(Given data Opens)
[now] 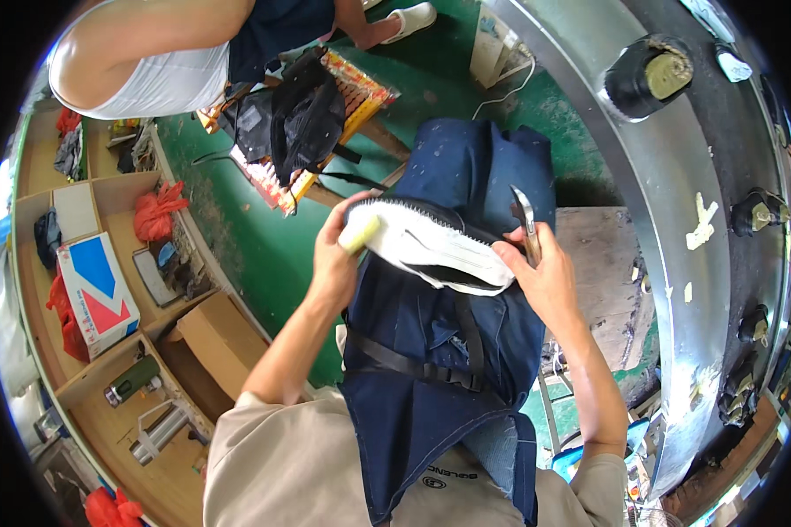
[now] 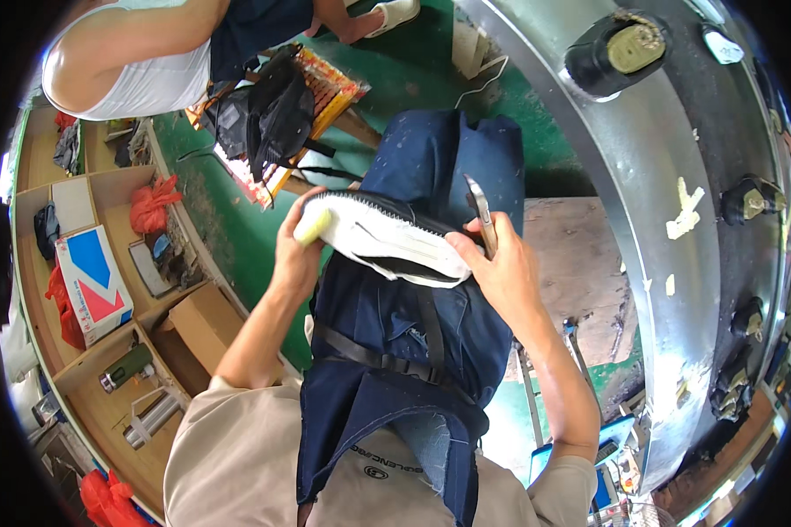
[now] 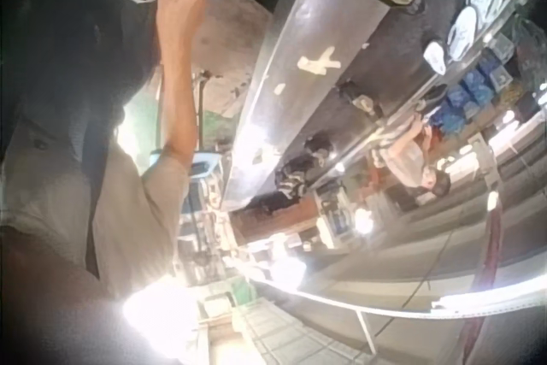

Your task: Assembling shoe uppers onto lasts and applying glue/reinforcement.

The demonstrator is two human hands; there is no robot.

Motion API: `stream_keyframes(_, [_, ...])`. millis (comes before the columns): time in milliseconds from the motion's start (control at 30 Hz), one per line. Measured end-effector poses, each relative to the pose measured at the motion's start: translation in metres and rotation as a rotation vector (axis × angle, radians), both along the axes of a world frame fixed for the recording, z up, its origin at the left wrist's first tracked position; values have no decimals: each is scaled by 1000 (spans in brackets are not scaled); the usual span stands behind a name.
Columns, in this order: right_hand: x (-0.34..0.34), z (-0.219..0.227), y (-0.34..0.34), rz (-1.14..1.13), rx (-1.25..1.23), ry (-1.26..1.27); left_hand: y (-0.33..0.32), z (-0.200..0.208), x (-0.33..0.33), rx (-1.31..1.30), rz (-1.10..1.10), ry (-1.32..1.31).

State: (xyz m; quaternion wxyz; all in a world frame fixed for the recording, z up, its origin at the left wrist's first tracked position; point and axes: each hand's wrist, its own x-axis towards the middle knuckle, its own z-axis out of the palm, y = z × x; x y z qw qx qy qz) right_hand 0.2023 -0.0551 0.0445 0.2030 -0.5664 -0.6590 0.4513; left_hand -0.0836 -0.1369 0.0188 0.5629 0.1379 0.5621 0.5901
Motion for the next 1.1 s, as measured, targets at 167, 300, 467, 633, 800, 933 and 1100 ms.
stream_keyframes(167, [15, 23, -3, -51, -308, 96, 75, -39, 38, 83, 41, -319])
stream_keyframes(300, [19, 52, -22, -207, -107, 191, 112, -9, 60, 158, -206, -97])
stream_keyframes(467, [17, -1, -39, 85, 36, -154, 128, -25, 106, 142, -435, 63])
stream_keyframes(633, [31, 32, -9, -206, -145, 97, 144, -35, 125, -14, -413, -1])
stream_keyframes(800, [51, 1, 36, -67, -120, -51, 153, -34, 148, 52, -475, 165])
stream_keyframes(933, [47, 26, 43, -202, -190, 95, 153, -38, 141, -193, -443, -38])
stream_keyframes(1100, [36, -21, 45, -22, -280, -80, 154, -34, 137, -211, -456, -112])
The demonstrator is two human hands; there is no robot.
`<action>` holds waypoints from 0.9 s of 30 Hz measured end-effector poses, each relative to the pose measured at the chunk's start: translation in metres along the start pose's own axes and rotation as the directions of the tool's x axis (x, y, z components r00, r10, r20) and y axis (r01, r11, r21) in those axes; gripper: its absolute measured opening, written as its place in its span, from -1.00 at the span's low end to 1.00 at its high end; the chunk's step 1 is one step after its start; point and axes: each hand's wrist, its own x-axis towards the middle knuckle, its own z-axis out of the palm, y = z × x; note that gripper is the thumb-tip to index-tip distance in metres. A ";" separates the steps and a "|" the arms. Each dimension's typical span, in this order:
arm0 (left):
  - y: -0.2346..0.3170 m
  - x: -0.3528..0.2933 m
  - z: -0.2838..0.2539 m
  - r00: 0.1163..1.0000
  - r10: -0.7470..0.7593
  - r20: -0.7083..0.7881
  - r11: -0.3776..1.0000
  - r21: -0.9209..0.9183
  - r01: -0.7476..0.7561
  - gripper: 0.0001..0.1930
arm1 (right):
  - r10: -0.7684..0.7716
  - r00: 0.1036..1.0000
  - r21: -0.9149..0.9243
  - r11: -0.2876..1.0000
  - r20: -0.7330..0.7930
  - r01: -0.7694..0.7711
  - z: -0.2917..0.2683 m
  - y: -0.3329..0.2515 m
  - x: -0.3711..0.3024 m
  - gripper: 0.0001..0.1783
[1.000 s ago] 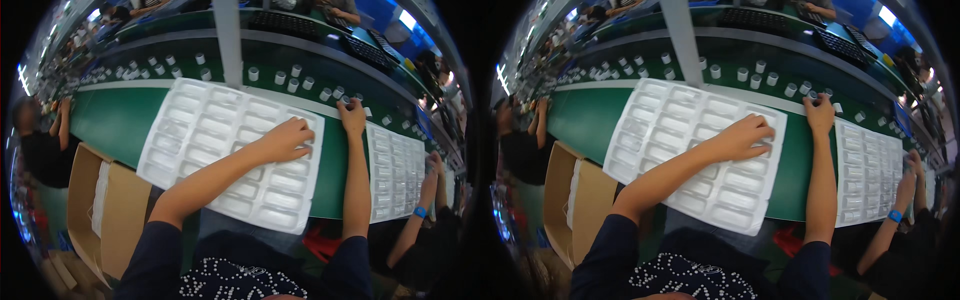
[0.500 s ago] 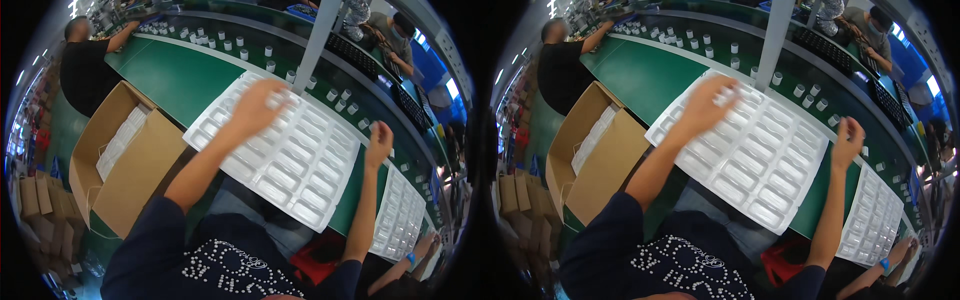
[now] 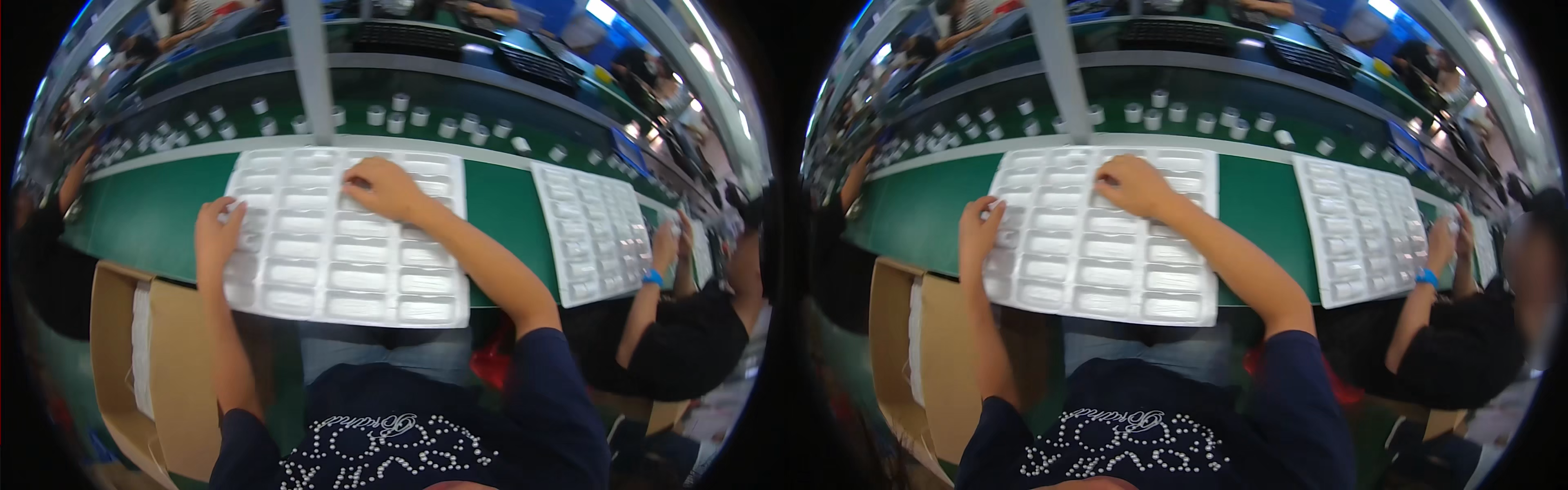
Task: Placing small electronic components into molded plastic trays on a factory assembly line.
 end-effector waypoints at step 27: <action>0.221 0.023 0.199 0.597 0.735 0.322 0.599 -0.721 -0.348 -0.55 | 0.483 0.597 -0.468 0.371 -0.640 -0.802 -0.293 0.290 -0.107 -0.31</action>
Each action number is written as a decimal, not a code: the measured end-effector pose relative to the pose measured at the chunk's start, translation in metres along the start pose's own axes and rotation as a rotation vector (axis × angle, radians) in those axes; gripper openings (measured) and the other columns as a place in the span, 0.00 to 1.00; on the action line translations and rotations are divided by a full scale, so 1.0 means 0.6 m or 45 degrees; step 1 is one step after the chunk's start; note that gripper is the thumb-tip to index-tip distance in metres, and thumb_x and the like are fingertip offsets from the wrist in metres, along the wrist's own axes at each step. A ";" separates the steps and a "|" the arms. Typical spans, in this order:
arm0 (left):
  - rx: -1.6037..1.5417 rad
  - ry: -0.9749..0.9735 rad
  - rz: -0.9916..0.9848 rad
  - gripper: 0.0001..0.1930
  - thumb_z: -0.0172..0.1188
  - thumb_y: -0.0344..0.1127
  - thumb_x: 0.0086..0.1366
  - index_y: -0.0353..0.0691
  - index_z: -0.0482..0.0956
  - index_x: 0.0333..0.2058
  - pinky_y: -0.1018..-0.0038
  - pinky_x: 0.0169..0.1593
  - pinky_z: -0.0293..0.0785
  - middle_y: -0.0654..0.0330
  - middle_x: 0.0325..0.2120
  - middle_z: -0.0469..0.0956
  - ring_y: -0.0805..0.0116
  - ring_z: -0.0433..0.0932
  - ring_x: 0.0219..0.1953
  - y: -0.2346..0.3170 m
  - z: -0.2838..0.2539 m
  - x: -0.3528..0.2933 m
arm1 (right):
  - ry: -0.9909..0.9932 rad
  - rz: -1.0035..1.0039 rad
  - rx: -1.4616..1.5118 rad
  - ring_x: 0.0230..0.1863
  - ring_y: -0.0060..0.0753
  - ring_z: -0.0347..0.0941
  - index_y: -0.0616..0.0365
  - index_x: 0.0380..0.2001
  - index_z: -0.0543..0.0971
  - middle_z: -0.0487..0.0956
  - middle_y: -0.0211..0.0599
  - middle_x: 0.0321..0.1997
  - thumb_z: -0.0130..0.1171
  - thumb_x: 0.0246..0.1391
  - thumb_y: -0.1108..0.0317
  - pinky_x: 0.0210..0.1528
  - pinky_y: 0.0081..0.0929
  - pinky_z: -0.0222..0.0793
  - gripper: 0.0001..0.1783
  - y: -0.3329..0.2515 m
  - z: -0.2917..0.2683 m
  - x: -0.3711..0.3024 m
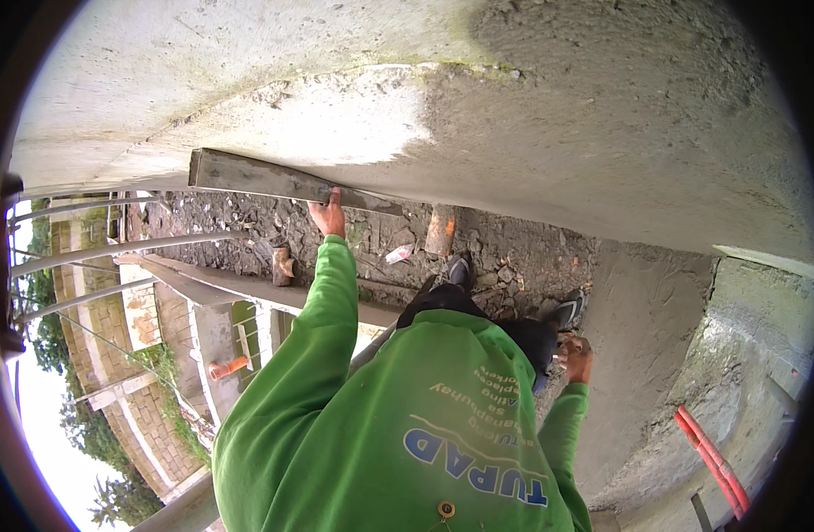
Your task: The person uses a long metal straightedge to smooth wet plaster on a vertical wall, repeatedly drawing the tool across the surface to level and finish the plaster. The person occasionally pauses to wipe excess material from the tool and reposition it.
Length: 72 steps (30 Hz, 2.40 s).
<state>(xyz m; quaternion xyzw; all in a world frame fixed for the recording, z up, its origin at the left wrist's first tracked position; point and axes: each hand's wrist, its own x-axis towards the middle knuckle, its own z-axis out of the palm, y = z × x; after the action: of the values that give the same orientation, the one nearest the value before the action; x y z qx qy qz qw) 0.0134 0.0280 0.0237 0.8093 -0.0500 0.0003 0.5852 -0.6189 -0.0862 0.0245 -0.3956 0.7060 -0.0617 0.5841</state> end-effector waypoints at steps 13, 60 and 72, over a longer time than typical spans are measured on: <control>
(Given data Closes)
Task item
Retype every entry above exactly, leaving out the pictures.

Answer to this exercise
[now] 
[now] 
[now] 

Your task: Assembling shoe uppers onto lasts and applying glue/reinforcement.

The demonstrator is two human hands; there is no robot.

Motion API: `stream_keyframes(_, [_, ...])`. millis (comes before the columns): time in milliseconds from the motion's start (control at 30 Hz), one per line. Measured end-effector poses, each relative to the pose measured at the motion's start: translation in metres and rotation as a rotation vector (axis × angle, radians), both along the axes of a world frame fixed for the recording, z up, its origin at the left wrist's first tracked position; values have no decimals: each is scaled by 1000 (spans in brackets are not scaled); the usual span stands behind a name.
Columns, in this order: right_hand: x (-0.34..0.34), z (-0.219..0.227), y (-0.34..0.34), rz (-1.14..1.13), rx (-1.25..1.23), ry (-1.26..1.27); left_hand: y (-0.33..0.32), z (-0.200..0.208), x (-0.33..0.33), rx (-1.31..1.30), rz (-1.10..1.10), ry (-1.32..1.31).

State: (xyz m; quaternion wxyz; all in a world frame fixed for the recording, z up, its origin at the left wrist's first tracked position; point and axes: each hand's wrist, its own x-axis towards the middle knuckle, its own z-axis out of the palm, y = z × x; x y z qw qx qy qz) right_hand 0.2023 -0.0551 0.0445 0.2030 -0.5664 -0.6590 0.4513; left_hand -0.0836 -0.1369 0.0188 0.5629 0.1379 0.5621 0.5901
Motion for the next 1.1 s, as measured, targets at 167, 300, 467, 633, 800, 933 and 1100 ms.
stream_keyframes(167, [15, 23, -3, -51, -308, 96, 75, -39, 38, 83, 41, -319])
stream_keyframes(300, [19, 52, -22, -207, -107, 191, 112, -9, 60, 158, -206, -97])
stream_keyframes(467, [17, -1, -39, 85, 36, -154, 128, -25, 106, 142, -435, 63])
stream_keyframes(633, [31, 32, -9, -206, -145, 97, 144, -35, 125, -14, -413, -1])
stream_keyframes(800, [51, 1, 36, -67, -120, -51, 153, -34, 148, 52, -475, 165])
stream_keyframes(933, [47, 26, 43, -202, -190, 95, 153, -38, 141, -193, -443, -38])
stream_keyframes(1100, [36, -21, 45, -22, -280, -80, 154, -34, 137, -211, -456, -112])
The demonstrator is two human hands; there is no robot.
`<action>` holds waypoints from 0.9 s of 30 Hz measured end-effector poses, each relative to the pose measured at the chunk's start: translation in metres along the start pose's own axes and rotation as the directions of the tool's x axis (x, y, z components r00, r10, r20) and y axis (r01, r11, r21) in those axes; gripper: its absolute measured opening, written as its place in its span, from -1.00 at the span's low end to 1.00 at its high end; the chunk's step 1 is one step after its start; point and axes: each hand's wrist, its own x-axis towards the middle knuckle, its own z-axis out of the palm, y = z × x; note that gripper is the thumb-tip to index-tip distance in metres. A ";" separates the steps and a "|" the arms. Each dimension's typical span, in this order:
arm0 (left):
  - y: -0.2346..0.3170 m
  - x: -0.3528..0.2933 m
  - z: -0.2838..0.2539 m
  - r00: 0.1163..1.0000
  - r10: -0.7470..0.7593
  - r20: -0.7083..0.7881
  - r11: -0.3776..1.0000
  - r21: -0.9209..0.9183
  - r01: -0.7476..0.7561
  - gripper: 0.0001..0.1930
arm1 (right):
  - r10: -0.7684..0.7716
  - r00: 0.1036..1.0000
  - r21: -0.9149..0.9243
  - r11: -0.2876..1.0000
  - r20: -0.7330..0.7930
  - r01: -0.7694..0.7711
  - z: -0.2917..0.2683 m
  - y: -0.3329..0.2515 m
  - x: -0.3711..0.3024 m
  - gripper: 0.0001..0.1783
[1.000 s ago] 
[0.500 s ago] 
[now] 
Task: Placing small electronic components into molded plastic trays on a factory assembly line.
 end-effector waypoints at step 27: <action>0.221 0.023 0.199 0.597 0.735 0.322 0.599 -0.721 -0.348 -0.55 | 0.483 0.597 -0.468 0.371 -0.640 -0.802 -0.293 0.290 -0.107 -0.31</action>
Each action number is written as a decimal, not a code: the measured end-effector pose relative to the pose measured at the chunk's start, translation in metres along the start pose's own axes and rotation as a rotation vector (axis × angle, radians) in those axes; gripper openings (measured) and the other columns as a place in the span, 0.00 to 1.00; on the action line translations and rotations are divided by a full scale, so 1.0 means 0.6 m or 45 degrees; step 1 is one step after the chunk's start; note that gripper is the thumb-tip to index-tip distance in metres, and thumb_x and the like are fingertip offsets from the wrist in metres, along the wrist's own axes at each step. A ";" separates the steps and a "|" the arms. Typical spans, in this order:
arm0 (left):
  - rx: -1.6037..1.5417 rad
  - ry: -0.9749..0.9735 rad
  - rz: -0.9916..0.9848 rad
  - gripper: 0.0001..0.1930
  - thumb_z: -0.0172..0.1188
  - thumb_y: -0.0344..0.1127
  - thumb_x: 0.0086..0.1366
  - index_y: -0.0353..0.0691
  - index_z: -0.0482..0.0956
  - index_x: 0.0333..0.2058
  - pinky_y: -0.1018..-0.0038
  - pinky_x: 0.0169..0.1593
  - pinky_z: -0.0293..0.0785
  - middle_y: -0.0654..0.0330
  - middle_x: 0.0325..0.2120
  - middle_z: -0.0469..0.0956
  - ring_y: -0.0805..0.0116
  - ring_z: -0.0433..0.0932
  - ring_x: 0.0219..0.1953
  - y: -0.2346..0.3170 m
  - z: -0.2838..0.2539 m
  - x: -0.3528..0.2933 m
arm1 (right):
  - ry: -0.9909..0.9932 rad
  - rz: -1.0035..1.0039 rad
  - rx: -1.4616..1.5118 rad
  - ring_x: 0.0230..0.1863
  - ring_y: -0.0060..0.0753
  - ring_z: -0.0347..0.0941
  - index_y: -0.0616..0.0365
  - index_x: 0.0380..0.2001
  - index_z: -0.0543..0.0971
  - middle_z: -0.0487..0.0956
  - middle_y: -0.0211..0.0599
  - middle_x: 0.0321..0.1997
  - thumb_z: -0.0130..0.1171
  - thumb_x: 0.0246..0.1391
  - thumb_y: -0.1108..0.0317
  - pinky_x: 0.0210..0.1528
  - pinky_y: 0.0081..0.0929
  - pinky_z: -0.0222..0.0793
  - gripper: 0.0001..0.1783
  - y: -0.3329..0.2515 m
  - z: -0.2917..0.2683 m
  - x: -0.3711..0.3024 m
Your task: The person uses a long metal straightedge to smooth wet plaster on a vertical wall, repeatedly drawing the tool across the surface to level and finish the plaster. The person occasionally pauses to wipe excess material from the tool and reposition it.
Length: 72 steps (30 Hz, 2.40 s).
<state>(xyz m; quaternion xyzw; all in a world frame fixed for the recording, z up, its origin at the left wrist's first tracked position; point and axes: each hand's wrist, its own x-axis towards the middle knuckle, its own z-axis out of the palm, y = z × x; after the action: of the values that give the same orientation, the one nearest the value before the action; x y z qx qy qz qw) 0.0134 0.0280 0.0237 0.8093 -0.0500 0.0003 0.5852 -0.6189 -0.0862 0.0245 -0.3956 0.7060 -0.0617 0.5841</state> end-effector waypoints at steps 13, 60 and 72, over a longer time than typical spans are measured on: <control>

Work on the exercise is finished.